Am I missing something? 

It seems to me we just have a terminology issue. Perhaps "Christian Hedonism" is not a wise title for the point Dr. Piper wishes to make - that in the Bible, our actions are to be motivated by a desire to seek the rewards of abandoning our natural desires, denying self, and following Christ - rewards such as an eternity in God's presence, with him as our chief delight and our portion forever, instead of self-pleasure as our chief desire.


----------



## Philip (Feb 22, 2010)

> It seems to me we just have a terminology issue. Perhaps "Christian Hedonism" is not a wise title for the point Dr. Piper wishes to make



The term is meant to shock just a bit.

Utilitarianism does not necessarily presuppose hedonism or any other personal philosophy.


----------



## jwright82 (Feb 22, 2010)

> 1. That course which would bring the greatest benefit for the greatest number should be pursued.


This is for the devi's advocate, when this statement uses the word "should" that presuposes an ethical imperative (it is no different than the word ought). When the Utilitarianist makes this kind of statement they are raising the question of why anyone "should" seek the greatest benifit for the greatest number? 



> 3. "Good" is indefinable (naturalistic fallacy averted) and therefore accounting for our criterion will be counterproductive.


Well you are right in averting the N.F., although I would argue that this fallacy actually doesn't apply to christian ethics( like he thought) but I will argue that elsewhere. Remember Utilitarianism does define "good", that would be the first point you made. Which still raises the question as to why anyone "should" behave this way?


----------



## Philip (Feb 22, 2010)

> This is for the devi's advocate, when this statement uses the word "should" that presuposes an ethical imperative (it is no different than the word ought).



(Devil's advocate hat)

I dispute that "should" and "ought" are equivalent. "Should" entails desirability, whereas "ought" entails a moral imperative.

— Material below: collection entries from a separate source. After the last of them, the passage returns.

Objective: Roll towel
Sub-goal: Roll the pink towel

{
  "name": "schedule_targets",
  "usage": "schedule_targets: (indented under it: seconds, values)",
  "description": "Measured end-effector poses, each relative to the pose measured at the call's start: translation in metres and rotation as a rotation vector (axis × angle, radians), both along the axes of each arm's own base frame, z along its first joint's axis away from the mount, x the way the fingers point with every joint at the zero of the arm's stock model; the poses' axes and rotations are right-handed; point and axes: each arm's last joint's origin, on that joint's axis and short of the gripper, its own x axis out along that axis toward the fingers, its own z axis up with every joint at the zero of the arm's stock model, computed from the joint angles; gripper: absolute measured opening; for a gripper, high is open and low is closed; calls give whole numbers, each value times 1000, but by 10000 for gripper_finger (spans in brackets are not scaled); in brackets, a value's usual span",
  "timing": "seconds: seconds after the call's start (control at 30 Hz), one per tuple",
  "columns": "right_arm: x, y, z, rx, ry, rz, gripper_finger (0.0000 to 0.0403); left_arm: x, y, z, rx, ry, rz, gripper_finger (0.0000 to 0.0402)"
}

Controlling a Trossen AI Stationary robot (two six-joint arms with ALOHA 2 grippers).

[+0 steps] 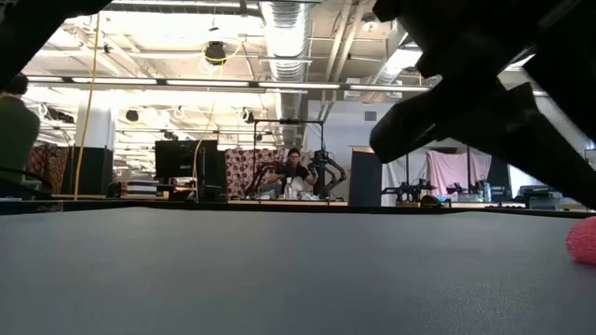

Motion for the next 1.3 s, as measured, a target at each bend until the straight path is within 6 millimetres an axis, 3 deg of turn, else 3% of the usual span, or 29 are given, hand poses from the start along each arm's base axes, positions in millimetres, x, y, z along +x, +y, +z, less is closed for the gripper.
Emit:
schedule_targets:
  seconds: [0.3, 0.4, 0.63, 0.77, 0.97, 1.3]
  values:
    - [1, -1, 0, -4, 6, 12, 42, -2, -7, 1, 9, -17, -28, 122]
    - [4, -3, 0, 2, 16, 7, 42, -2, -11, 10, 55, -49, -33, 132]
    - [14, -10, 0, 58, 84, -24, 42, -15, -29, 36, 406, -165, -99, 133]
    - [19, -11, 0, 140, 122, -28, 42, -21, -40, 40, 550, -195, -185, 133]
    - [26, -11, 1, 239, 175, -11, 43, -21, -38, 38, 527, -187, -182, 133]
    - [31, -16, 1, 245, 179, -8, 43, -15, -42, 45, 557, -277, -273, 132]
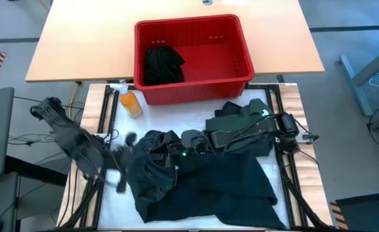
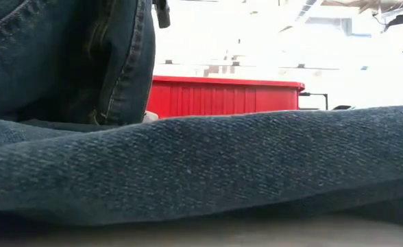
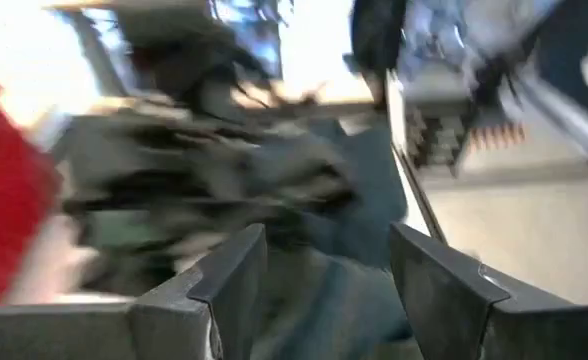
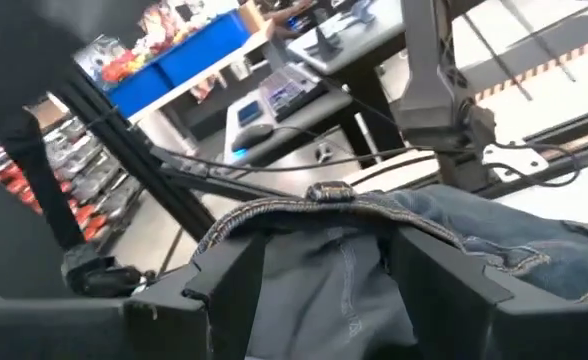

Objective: Fold Laundry from Bin
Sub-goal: Fold the blue pants from the red laundry bin

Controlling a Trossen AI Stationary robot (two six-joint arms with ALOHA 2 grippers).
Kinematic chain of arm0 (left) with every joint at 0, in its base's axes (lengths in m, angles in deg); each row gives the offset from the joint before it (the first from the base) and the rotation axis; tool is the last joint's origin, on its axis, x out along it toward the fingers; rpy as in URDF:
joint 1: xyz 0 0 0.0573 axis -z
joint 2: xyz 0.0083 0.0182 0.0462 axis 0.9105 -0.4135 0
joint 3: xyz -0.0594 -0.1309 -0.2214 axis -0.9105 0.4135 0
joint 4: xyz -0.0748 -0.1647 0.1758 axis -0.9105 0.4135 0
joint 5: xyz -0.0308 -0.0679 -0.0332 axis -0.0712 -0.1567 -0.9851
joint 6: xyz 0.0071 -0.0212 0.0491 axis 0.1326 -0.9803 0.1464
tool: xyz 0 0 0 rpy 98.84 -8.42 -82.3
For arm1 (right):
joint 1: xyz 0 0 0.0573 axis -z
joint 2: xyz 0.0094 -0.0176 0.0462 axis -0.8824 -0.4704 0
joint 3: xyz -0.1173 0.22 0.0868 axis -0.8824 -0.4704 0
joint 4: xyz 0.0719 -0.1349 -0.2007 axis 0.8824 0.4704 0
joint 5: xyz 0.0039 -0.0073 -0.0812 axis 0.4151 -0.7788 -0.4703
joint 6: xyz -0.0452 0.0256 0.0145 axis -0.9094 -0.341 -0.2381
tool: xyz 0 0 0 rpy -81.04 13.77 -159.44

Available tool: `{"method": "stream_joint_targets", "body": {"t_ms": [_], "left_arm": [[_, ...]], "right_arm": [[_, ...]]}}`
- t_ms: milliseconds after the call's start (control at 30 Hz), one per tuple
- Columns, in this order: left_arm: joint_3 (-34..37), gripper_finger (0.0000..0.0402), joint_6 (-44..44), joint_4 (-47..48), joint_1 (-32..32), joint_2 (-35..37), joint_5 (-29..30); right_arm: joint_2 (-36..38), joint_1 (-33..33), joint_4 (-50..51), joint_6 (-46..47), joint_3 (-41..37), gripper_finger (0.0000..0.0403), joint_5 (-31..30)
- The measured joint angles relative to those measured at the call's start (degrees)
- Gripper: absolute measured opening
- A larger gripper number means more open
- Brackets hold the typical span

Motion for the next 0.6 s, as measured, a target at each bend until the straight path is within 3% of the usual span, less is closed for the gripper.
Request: {"method": "stream_joint_targets", "body": {"t_ms": [100,300,500,600], "left_arm": [[-2.2,0.0200,-0.8,3.7,0.3,-5.0,-0.7],[-5.3,0.0200,-4.3,9.0,0.3,-8.5,-0.4],[-7.4,0.0200,7.0,4.9,1.7,-11.6,-4.2],[-9.2,0.0200,10.1,7.4,1.8,-14.3,-4.2]], "right_arm": [[-0.2,0.4,-0.6,-1.2,0.6,0.0244,3.4],[-0.1,-0.3,-0.6,-2.3,0.6,0.0244,4.2],[-0.1,0.2,0.2,-1.4,0.6,0.0244,6.4],[-0.1,0.4,0.1,-0.1,0.6,0.0244,7.0]]}}
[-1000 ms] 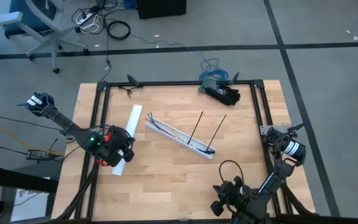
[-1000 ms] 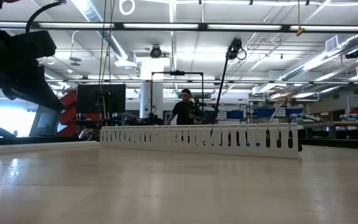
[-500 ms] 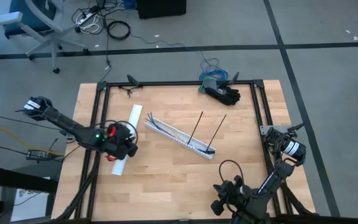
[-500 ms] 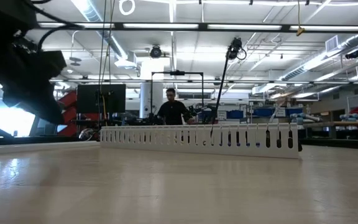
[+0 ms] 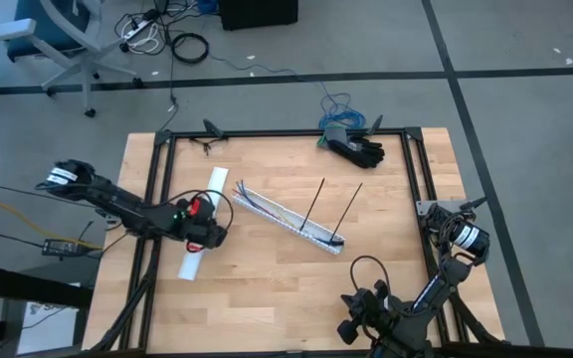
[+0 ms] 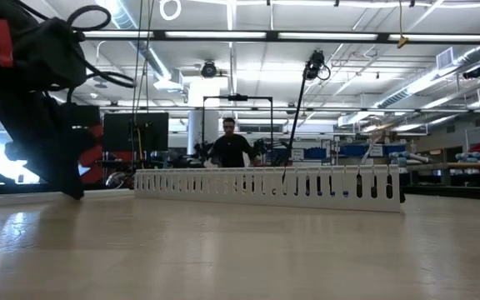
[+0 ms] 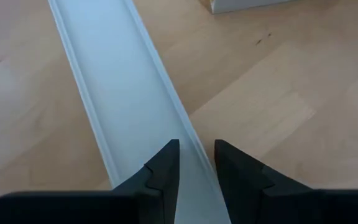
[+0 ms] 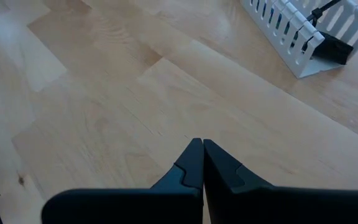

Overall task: Ziptie cables
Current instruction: Close the white cable duct lid

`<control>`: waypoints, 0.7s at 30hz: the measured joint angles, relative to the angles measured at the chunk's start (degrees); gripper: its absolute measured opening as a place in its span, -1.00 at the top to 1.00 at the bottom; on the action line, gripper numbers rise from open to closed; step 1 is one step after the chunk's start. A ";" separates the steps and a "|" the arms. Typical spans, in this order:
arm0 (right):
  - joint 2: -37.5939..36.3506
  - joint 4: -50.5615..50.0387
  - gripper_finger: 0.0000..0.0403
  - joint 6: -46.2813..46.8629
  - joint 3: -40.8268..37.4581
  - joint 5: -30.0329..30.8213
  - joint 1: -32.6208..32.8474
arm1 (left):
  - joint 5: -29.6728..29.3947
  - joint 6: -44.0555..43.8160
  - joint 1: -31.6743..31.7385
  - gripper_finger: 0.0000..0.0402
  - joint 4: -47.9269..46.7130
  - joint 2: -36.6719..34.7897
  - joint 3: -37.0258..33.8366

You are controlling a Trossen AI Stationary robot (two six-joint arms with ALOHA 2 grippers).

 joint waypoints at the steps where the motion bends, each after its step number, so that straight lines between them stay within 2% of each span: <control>1: 0.00 0.00 1.00 0.00 0.00 0.00 0.00 | 0.29 0.21 0.44 0.45 0.27 0.57 0.06; 4: -0.02 0.02 1.00 0.00 0.00 0.02 0.00 | 1.79 0.30 1.78 0.54 0.83 1.90 0.37; 8: -0.02 0.03 1.00 0.02 0.00 0.07 0.00 | 2.96 1.61 2.61 0.90 1.75 1.89 0.35; 9: -0.02 0.08 1.00 0.00 0.00 0.08 0.00 | 3.01 2.22 2.65 0.93 1.81 1.76 0.35; 15: -0.02 0.36 1.00 0.02 -0.02 0.11 0.00 | 2.97 3.46 2.38 0.98 -0.33 1.40 1.58; 19: -0.03 0.50 1.00 -0.01 -0.02 0.11 0.00 | 2.06 2.84 2.15 0.99 -7.12 0.36 4.11; 21: -0.04 0.49 1.00 -0.51 -0.02 0.22 0.00 | -0.28 1.58 2.12 0.99 -11.12 -0.59 5.54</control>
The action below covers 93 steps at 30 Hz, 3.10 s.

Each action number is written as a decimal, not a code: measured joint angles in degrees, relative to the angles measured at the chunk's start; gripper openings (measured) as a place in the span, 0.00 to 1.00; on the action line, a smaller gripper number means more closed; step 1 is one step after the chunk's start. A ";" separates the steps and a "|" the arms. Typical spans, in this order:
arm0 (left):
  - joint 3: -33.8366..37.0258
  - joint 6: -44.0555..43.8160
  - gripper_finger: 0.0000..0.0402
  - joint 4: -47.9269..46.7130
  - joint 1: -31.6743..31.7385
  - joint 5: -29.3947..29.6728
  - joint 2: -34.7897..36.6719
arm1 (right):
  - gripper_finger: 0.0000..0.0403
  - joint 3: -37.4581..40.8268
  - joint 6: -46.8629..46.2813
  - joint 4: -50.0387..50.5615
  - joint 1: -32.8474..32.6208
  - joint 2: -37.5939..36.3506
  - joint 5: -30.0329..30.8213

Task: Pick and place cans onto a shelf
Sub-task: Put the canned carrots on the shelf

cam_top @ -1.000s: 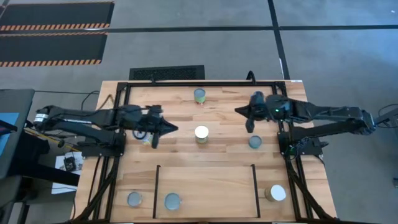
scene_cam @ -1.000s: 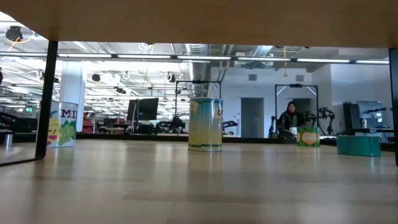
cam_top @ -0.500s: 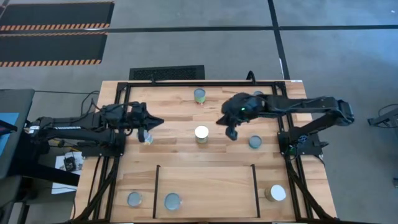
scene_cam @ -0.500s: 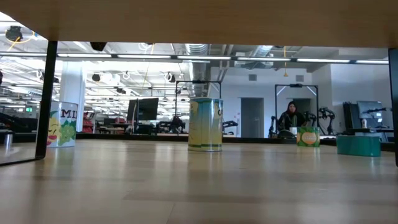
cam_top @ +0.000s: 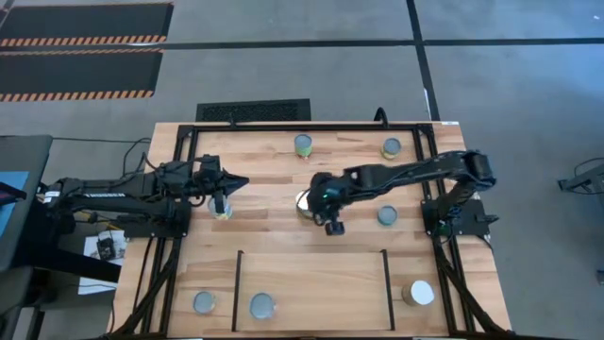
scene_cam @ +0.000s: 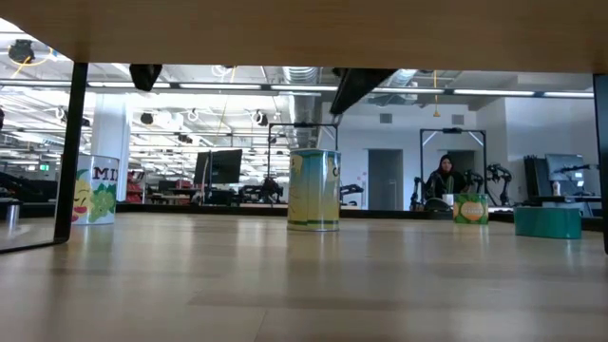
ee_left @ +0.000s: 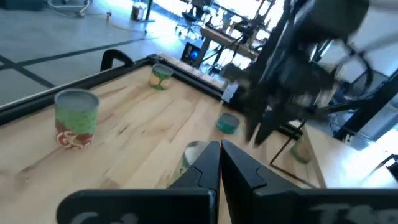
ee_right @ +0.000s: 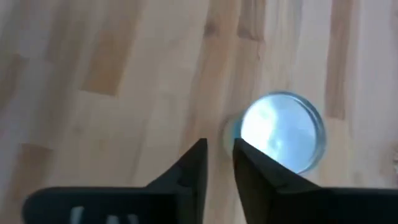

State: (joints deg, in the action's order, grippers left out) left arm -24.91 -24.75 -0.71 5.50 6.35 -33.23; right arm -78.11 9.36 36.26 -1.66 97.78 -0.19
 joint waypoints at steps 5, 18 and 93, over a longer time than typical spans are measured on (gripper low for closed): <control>0.00 0.46 0.00 0.64 -0.02 -1.43 -0.09 | 0.36 -5.11 4.56 1.36 -0.88 6.23 4.64; 0.00 0.96 0.00 0.18 -0.11 -1.56 -0.11 | 0.25 -9.95 7.81 6.66 0.00 13.65 5.90; -0.04 2.71 0.00 -3.76 -0.09 -1.14 -0.11 | 0.08 -56.69 -5.85 29.65 -32.36 23.47 4.41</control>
State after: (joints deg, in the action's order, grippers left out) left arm -24.95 -22.04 -4.47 5.41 5.21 -33.34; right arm -134.80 3.51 65.90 -34.02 121.25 4.23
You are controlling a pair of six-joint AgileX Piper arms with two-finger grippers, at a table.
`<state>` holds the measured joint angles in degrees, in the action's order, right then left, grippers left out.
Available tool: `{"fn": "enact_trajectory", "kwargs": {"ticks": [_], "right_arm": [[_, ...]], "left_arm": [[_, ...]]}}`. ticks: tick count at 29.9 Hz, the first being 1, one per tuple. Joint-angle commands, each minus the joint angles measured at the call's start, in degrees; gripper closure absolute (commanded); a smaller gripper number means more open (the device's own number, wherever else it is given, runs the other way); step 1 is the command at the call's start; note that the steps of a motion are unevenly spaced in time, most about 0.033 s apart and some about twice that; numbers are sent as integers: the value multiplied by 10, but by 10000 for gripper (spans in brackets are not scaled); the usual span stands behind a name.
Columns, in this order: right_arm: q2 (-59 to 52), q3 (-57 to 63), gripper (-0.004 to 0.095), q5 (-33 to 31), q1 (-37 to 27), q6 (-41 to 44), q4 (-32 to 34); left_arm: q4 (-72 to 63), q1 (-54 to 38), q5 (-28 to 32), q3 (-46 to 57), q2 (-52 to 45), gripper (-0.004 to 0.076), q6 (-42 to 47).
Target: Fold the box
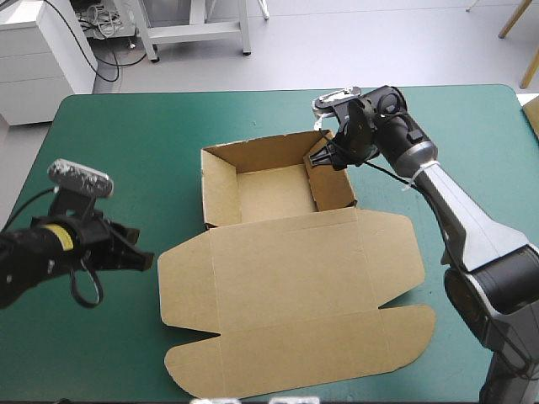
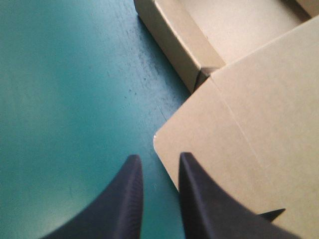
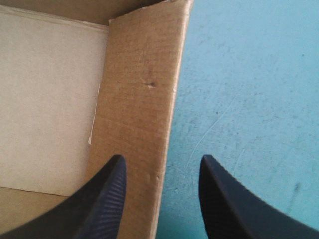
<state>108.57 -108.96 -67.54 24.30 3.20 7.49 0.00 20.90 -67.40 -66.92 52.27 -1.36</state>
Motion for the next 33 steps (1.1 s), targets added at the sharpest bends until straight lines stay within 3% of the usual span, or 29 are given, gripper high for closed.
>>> {"fn": "enact_trajectory", "kwargs": {"ticks": [1, 5, 10, 12, 16, 21, 26, 33], "right_arm": [[-2, -13, 479, 21, -4, -5, 12], [32, -13, 480, 24, -4, -5, 25], [58, -13, 519, 44, -5, -4, 28], [61, -14, 587, 55, -5, -4, 26], [65, -15, 895, 60, -5, -8, 30], [66, -15, 930, 63, -24, -13, 25], [66, -15, 930, 53, -94, -32, 23], [66, -15, 930, 32, -261, -68, 23]], "left_arm": [[-4, 3, 96, 106, -79, 734, 0], [-5, 3, 165, 237, -182, 731, 6], [-21, 3, 199, 328, -288, 731, 7], [-33, 3, 205, 348, -321, 731, 7], [-36, 3, 203, 377, -376, 731, 14], [-41, 3, 223, 389, -408, 731, 20], [-43, 3, 224, 389, -409, 731, 20], [-43, 3, 224, 389, -409, 731, 20]]}}
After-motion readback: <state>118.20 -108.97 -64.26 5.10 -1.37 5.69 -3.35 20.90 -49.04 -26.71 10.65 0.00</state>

The perceived good is what is being sought here and thus will vary slightly from culture to culture and person to person. If I condemn an action, it is because I perceive it (or its effects) to be undesirable.

I'm not arguing, BTW, from any particular brand of utilitarianism--I'm modifying it somewhat to make it more defensible.


----------



## ValiantforTruth (Feb 22, 2010)

P. F. Pugh said:


> Utilitarianism does not necessarily presuppose hedonism or any other personal philosophy.



I have to disagree on that one. All ethics and all philosophy are personal, because the universe, as God's creation, is an inescapably personal place.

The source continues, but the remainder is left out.